**Task details**
Return all lines of the listing below that carry the word "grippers".

##### Data supplied

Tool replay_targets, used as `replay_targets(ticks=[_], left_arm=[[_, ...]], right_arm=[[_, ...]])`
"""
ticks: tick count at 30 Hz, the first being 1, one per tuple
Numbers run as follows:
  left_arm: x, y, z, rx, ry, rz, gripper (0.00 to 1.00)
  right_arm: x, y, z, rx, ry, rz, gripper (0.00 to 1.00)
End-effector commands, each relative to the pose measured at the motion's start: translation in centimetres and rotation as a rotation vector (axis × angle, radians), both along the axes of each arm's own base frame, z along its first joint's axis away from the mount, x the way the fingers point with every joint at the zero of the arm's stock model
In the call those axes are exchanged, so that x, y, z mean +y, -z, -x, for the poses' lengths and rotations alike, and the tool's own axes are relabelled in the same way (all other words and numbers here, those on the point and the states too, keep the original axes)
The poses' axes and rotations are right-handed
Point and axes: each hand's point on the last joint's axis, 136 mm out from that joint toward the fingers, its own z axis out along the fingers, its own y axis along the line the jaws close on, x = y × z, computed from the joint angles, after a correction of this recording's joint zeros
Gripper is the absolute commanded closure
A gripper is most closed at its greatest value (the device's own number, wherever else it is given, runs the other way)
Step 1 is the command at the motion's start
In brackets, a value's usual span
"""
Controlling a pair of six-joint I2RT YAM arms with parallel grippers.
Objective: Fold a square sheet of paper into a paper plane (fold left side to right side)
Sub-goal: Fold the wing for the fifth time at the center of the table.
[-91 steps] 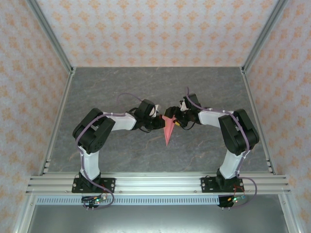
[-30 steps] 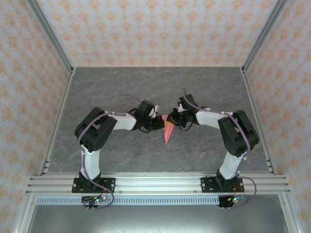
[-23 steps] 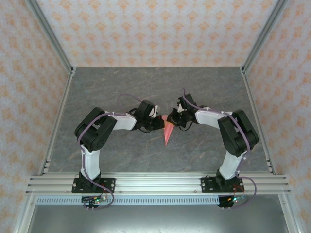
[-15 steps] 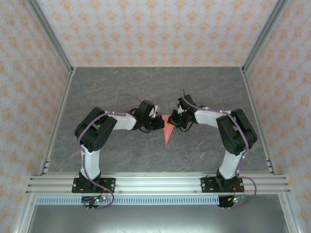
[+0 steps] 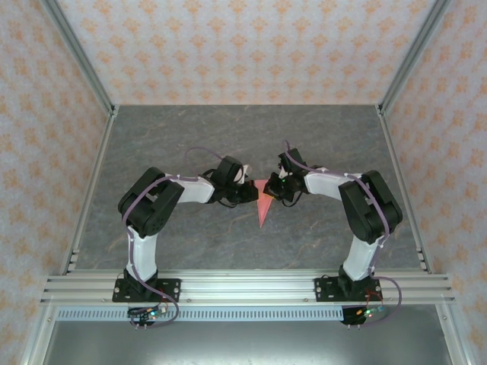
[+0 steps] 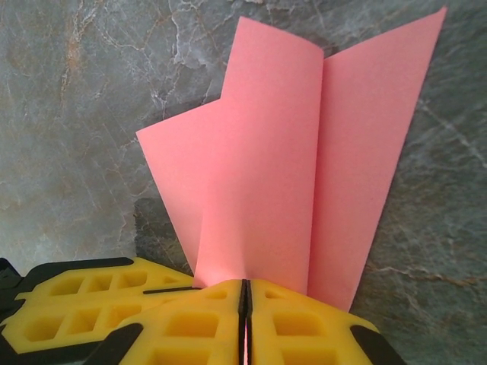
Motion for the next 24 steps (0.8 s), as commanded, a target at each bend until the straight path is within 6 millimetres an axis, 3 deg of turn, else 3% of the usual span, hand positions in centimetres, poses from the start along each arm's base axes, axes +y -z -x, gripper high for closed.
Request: replay_targets(ticks=[1,8,12,16,17,21,24], left_arm=[[0.6,2.4,0.3,0.039,-0.005,-0.062,1.00],[0.4,2.1,0.3,0.036,-0.007,-0.054,1.00],[0.6,1.1,0.2,0.020,-0.015,-0.049,0.92],[1.4,-0.4,0.3,-0.016,-0.035,-0.067,0.86],[1.6,-1.8,0.3,-0.045,-0.037,-0.065,0.82],[2.8,-3.7,0.9,-0.083,-0.054,-0.081,0.71],[3.3,-4.8,1.9,-0.096,-0.061,-0.057,0.70]], right_arm=[[-1.1,1.0,0.9,0.016,0.005,0.059,0.89],[-1.6,2.0,1.6,0.039,0.014,0.081,0.90],[-2.1,2.5,2.1,0.049,0.021,0.101,0.90],[-2.5,2.9,2.3,0.056,0.027,0.117,0.90],[-2.6,2.9,2.4,0.058,0.028,0.120,0.90],[-2.7,2.9,2.4,0.055,0.028,0.124,0.90],[-2.7,2.9,2.4,0.052,0.029,0.121,0.90]])
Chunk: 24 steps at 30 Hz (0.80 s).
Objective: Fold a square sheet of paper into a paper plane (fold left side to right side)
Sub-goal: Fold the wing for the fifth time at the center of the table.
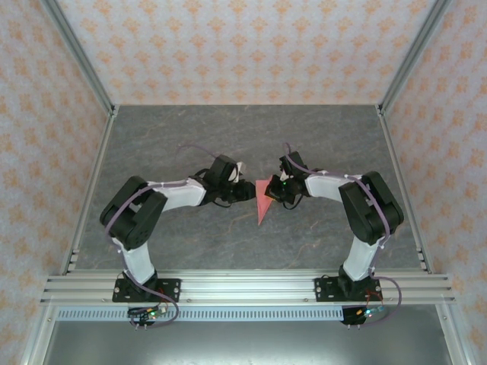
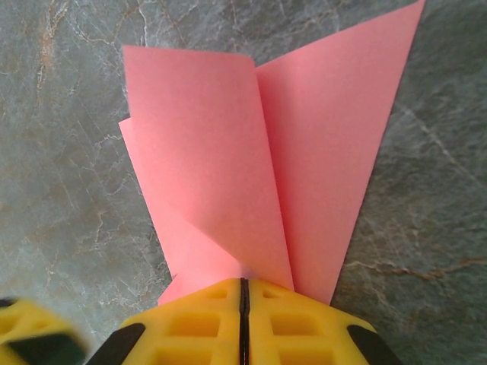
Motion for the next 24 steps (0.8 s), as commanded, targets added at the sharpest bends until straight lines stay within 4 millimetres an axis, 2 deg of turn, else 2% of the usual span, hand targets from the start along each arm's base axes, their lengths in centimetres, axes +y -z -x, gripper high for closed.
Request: replay_targets(ticks=[1,5,8,16,24], left_arm=[[1.0,-1.1,1.3,-0.024,-0.008,-0.004,0.71],[-1.3,-2.6,4.0,-0.030,0.073,0.070,0.76],[-3.2,-3.4,5.3,-0.027,0.112,0.121,0.78],[-5.9,-2.8,5.3,0.003,0.134,0.177,0.78],[-5.8,-0.3,5.0,0.037,0.126,0.115,0.79]], right_arm=[[-2.0,2.0,1.9,0.061,0.019,0.103,0.90],[-1.8,2.0,1.9,0.058,0.017,0.088,0.90],[-1.7,1.9,1.9,0.057,0.014,0.087,0.90],[-1.7,1.9,1.9,0.060,0.009,0.086,0.90],[-1.6,1.9,1.9,0.061,0.005,0.085,0.90]])
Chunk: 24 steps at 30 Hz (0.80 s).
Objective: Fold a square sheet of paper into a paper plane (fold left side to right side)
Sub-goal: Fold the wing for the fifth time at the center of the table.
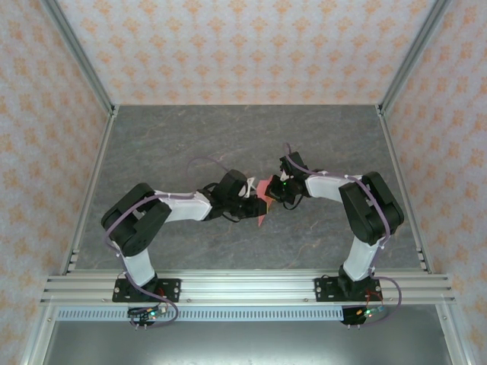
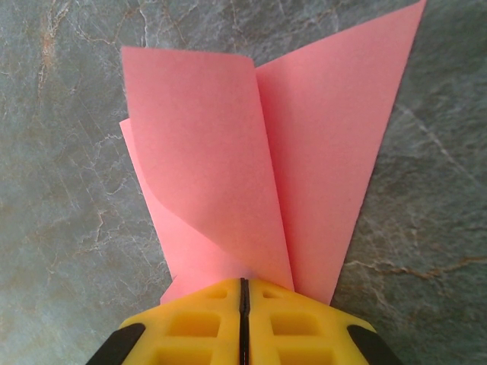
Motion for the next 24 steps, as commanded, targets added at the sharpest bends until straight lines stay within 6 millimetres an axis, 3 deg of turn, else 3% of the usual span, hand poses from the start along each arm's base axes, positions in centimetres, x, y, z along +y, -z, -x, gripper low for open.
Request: replay_targets(ticks=[1,13,24], left_arm=[[-0.7,-0.4,-0.9,-0.027,-0.003,0.008,0.79],[0.4,2.8,-0.4,0.018,-0.014,-0.078,0.80],[1.0,3.0,-0.3,0.009,-0.019,-0.114,0.81]], right_arm=[[-1.6,1.8,1.9,0.064,0.005,0.088,0.90],[-1.7,1.8,1.9,0.066,0.003,0.093,0.90],[-1.7,1.8,1.9,0.066,0.001,0.095,0.90]])
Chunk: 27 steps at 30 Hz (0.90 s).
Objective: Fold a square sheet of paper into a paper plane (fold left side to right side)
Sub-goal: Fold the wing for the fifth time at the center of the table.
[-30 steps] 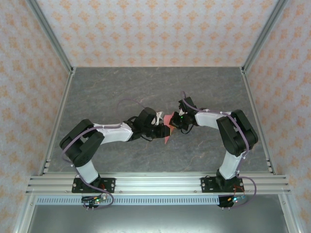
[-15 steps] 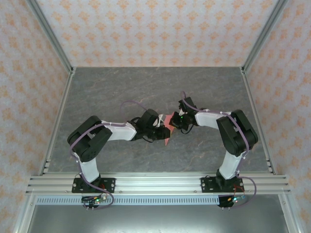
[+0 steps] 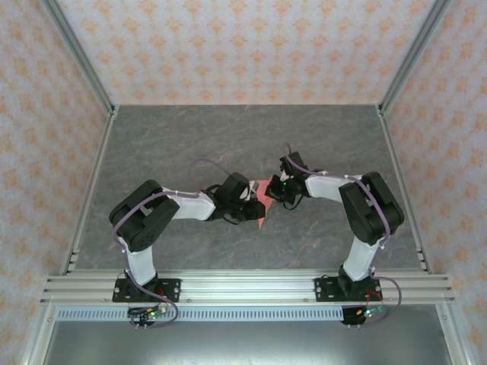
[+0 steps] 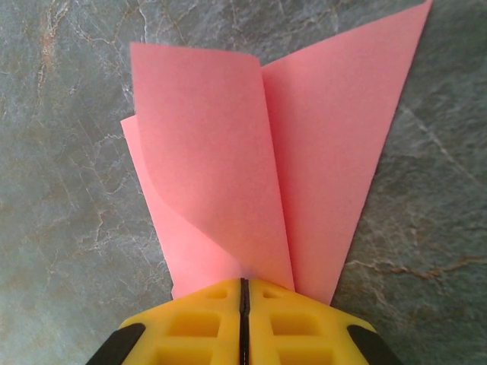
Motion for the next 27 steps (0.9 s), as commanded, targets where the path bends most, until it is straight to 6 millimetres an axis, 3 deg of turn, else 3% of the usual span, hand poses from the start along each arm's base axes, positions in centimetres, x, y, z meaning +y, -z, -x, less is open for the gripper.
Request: replay_targets(ticks=[1,8,13,18,27], left_arm=[[0.5,0.5,-0.1,-0.013,-0.005,-0.051,0.81],[1.2,2.1,0.5,0.013,-0.011,-0.090,0.83],[2.1,3.8,1.4,0.034,-0.014,-0.166,0.86],[1.9,4.9,2.1,0.046,-0.003,-0.197,0.88],[1.8,5.0,2.2,0.043,-0.008,-0.202,0.92]], right_arm=[[-1.7,1.7,1.9,0.063,0.000,0.094,0.90],[-0.9,0.5,1.3,0.022,-0.006,0.047,0.90],[-0.5,-2.7,0.2,-0.078,-0.003,-0.003,0.93],[-0.6,-5.2,0.4,-0.143,0.002,-0.029,0.94],[-0.5,-4.0,2.8,-0.098,0.027,-0.105,0.97]])
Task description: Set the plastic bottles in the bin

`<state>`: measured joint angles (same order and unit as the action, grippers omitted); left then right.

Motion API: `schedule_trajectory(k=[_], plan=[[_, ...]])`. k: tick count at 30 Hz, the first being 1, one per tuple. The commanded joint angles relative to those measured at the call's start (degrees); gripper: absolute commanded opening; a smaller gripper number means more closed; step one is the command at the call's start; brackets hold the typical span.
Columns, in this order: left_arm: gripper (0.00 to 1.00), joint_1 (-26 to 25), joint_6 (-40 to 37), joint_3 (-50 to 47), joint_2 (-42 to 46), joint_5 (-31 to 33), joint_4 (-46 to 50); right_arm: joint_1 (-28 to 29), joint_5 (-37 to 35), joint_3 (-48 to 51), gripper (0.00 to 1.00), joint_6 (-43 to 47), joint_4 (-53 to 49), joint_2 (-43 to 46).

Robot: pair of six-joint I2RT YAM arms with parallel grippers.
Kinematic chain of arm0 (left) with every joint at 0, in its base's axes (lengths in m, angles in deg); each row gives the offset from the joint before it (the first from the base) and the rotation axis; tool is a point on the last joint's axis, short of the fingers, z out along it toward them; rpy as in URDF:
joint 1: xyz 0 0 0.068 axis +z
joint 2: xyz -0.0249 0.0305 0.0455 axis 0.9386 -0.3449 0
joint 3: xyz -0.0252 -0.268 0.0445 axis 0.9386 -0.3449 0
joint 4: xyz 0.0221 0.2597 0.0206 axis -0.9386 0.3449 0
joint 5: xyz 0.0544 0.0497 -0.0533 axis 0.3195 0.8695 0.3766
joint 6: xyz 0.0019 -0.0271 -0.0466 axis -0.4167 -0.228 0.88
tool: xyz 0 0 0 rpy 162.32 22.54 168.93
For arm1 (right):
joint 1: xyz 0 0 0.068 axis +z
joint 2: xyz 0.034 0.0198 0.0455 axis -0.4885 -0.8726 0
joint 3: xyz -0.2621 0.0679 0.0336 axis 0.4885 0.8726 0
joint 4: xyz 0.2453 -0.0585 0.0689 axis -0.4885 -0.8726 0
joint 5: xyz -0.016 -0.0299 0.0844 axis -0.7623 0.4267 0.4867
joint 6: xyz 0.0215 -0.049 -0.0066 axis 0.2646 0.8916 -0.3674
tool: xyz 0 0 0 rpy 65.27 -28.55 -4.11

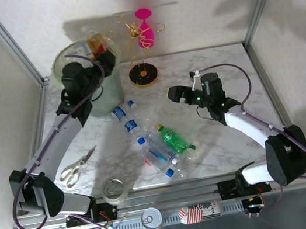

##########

**Solution to this task**
Controlling a pair of six-joint I2RT YAM arms with parallel grippers.
`<state>`: measured joint angles (same order and unit as the action, grippers omitted); left then right.
Robot: pair of six-joint I2RT YAM arms with parallel grippers.

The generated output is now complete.